Love the Dog in Front of You

I read a short but powerful post recently by dog trainer Emily Priestly. She talked about how difficult it is to realize that the puppy you raised to be your perfect companion is now a hot mess of fear, aggression, and anxiety. The dog in front of you is not the dog you expected or wanted.

It started me thinking again about how our mindsets — and our lives — need to change as our dog’s mobility changes. Most of us didn’t intend to parent a mobility-challenged dog. Whether the change happened suddenly or gradually over time, the dog in front of you is not the dog you had years or months ago.

It’s ok to miss your dog

Considering how much your dog has changed can feel like mourning. There are things she can’t do comfortably and things you can’t do together now. I listen to hundreds of pet parents a year tell me their stories. At some point, nearly everyone references what their dog used to be able to do. They tell me how long they could walk or how high they could jump. They tell me how they played with their housemates or the hiking trails they used to conquer — I could go on.

These pet parents have their dogs and miss them at the same time. I love to hear about their adventures. I love the togetherness, the companionship. But I can also use glean how stuck they are in what they’re missing, what’s no longer an option, what their dog can’t do.

Memories are wonderful. They’re often joyful. They’re warm. They give your brain a bath in feel-good chemicals. But that all sours quickly when you add comparison to the mix. When you use memories to judge how little your dog can do now, you mar those memories. Comparison is the thief or death of joy, depending on where your interests lie (either Teddy Roosevelt or Mark Twain).

You can’t live in the past. You can visit, walk around a bit, visit the ones you loved, reminisce. There’s nothing else for you there, though. The dog you love is in front of you — changed, yes, but still your loving companion.

Let it go

Some self care is in order here. Your feelings in this moment — whatever they are — are valid and make sense in this moment. You want your dog to live forever but there are also more stressors as they age or their mobility declines. There is more specialized care, clean up, appointments, disrupted sleep, financial burdens, and more. Feel those, recognize them, and acknowledge them, but bring yourself back to the present.

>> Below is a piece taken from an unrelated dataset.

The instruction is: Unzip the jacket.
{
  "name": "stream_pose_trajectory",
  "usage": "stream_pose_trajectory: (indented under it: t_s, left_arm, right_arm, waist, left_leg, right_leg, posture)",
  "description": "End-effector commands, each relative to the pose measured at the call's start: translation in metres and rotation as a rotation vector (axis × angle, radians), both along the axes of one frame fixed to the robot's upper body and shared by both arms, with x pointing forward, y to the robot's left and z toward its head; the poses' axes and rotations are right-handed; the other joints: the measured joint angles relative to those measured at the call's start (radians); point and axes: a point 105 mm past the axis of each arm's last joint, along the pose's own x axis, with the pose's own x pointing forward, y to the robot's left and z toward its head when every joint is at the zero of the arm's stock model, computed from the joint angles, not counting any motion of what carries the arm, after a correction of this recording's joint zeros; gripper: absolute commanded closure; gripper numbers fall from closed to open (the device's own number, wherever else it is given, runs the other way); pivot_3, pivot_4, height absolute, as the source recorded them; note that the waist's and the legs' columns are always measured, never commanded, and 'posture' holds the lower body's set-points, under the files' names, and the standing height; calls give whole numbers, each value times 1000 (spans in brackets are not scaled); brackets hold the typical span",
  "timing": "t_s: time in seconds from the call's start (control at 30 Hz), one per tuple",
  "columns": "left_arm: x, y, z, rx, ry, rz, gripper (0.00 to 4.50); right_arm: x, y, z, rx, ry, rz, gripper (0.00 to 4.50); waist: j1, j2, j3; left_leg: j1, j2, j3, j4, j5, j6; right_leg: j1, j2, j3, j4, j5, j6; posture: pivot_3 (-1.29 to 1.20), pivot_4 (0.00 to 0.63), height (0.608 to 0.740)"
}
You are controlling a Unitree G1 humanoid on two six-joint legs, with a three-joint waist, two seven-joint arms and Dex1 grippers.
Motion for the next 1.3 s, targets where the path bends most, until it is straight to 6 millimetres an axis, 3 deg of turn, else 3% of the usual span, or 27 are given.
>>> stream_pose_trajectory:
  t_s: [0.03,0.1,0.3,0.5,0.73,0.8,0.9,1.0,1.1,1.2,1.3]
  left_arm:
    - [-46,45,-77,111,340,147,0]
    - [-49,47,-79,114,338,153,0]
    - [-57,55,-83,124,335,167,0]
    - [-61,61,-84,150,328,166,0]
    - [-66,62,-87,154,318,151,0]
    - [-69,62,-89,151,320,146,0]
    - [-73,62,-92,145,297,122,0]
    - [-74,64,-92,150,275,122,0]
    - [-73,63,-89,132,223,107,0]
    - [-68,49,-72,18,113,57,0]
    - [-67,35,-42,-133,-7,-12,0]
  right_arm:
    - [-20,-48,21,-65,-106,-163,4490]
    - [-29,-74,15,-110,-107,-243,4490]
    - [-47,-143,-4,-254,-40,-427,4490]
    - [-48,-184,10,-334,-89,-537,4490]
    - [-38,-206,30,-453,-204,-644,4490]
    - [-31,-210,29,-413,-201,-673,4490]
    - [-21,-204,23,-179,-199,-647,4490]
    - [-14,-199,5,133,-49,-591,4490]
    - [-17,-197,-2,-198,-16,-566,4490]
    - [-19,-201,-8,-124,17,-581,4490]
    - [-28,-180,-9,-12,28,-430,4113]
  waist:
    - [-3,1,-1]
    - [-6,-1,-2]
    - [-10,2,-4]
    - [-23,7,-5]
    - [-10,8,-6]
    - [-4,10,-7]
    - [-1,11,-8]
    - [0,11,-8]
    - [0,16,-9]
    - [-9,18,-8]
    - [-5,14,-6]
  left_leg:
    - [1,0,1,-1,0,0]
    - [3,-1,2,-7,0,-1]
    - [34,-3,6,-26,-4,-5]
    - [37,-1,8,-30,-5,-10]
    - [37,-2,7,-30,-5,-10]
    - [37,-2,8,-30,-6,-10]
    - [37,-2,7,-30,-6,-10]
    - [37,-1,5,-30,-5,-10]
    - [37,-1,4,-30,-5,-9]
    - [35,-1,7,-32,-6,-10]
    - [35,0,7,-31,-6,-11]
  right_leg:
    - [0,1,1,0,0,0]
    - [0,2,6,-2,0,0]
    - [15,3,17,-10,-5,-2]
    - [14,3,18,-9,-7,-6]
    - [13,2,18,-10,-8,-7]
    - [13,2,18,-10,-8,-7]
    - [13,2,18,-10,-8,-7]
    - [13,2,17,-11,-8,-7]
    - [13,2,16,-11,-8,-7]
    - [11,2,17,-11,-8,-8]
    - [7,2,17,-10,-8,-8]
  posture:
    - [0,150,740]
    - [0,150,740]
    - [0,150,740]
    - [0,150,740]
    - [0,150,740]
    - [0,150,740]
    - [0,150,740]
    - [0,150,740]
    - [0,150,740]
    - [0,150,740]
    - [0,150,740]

How do you find your way back? Find the quirky personality, joyful spirit in your dog. Work to accept your reality and your dog’s reality as they are and without judgement. This doesn’t mean you’re ok with what the realities are or that you won’t be pursuing change. It simply means you can acknowledge them, sit with the facts, and any emotions that arise. THEN you move into action to make the present the best it can be.

Adjust your mindset

Working through those feelings allows you the space to adjust your mindset to create adventures that fit your dog’s current mobility level. How? By considering what’s possible rather than what’s no longer possible. Allow yourself to enjoy being creative with adventures, both the definition and the activities. Imagine what you’d like to do with your dog, then be creative in determining how you can make that happen. Remember, it’s about what’s possible.

One of my clients, Mike, embraced the possible. Roady is an 11-year old Catahoula Leopard dog mix who was diagnosed with degenerative myelopathy (DM) in October 2022. Like ALS in humans, DM is a progressive disease of the spinal cord causing the rear limbs to become weaker and eventually paralyzed.

I met with Mike when Roady was just starting to have issues with his balance, a common symptom of DM.   Mike was concerned about keeping Roady active in his activities and lifestyle. He works in outdoor and environmental education leadership. Roady goes everywhere with him, including multi-day hiking/backpacking trips. We talked about what was possible now and later, planned for what equipment Roady would need: a wheelchair and toe-up boots to protect his paws. Then, we got him set up for his next adventure: a four month, 11,000 mile road trip around the country.

The trip was epic. Mike and Roady hiked, camped, kayaked, and explored during that amazing trip. Mike made modifications in the types of trails they hiked and places they explored to match Roady’s mobility. He also adjusted the travel accommodations around Roady’s needs by setting up the jump seat of the truck with a soft bed and support during the long rides. Roady is still adventuring with Mike, more than a year after his DM diagnosis.

Not everyone is an adventure guide, hiking and camping in the wilds, but everyone can be an adventurer. An adventure can be a:

  • trip to the park
  • lunch on a restaurant patio
  • ride in a wagon or buggy
  • ride in the car with the windows down
  • trip to a friend’s house
  • lunch in the backyard
  • walk in the neighborhood in the opposite direction than you normally go
  • swim in a pool or lake
  • wading in a stream or pond

You decide what the adventure is. You create the moments together. You create the memories that will live longer than your dog. Stay with your dog in the present. Love them now. Love who they are now. You’ll both be happier for it.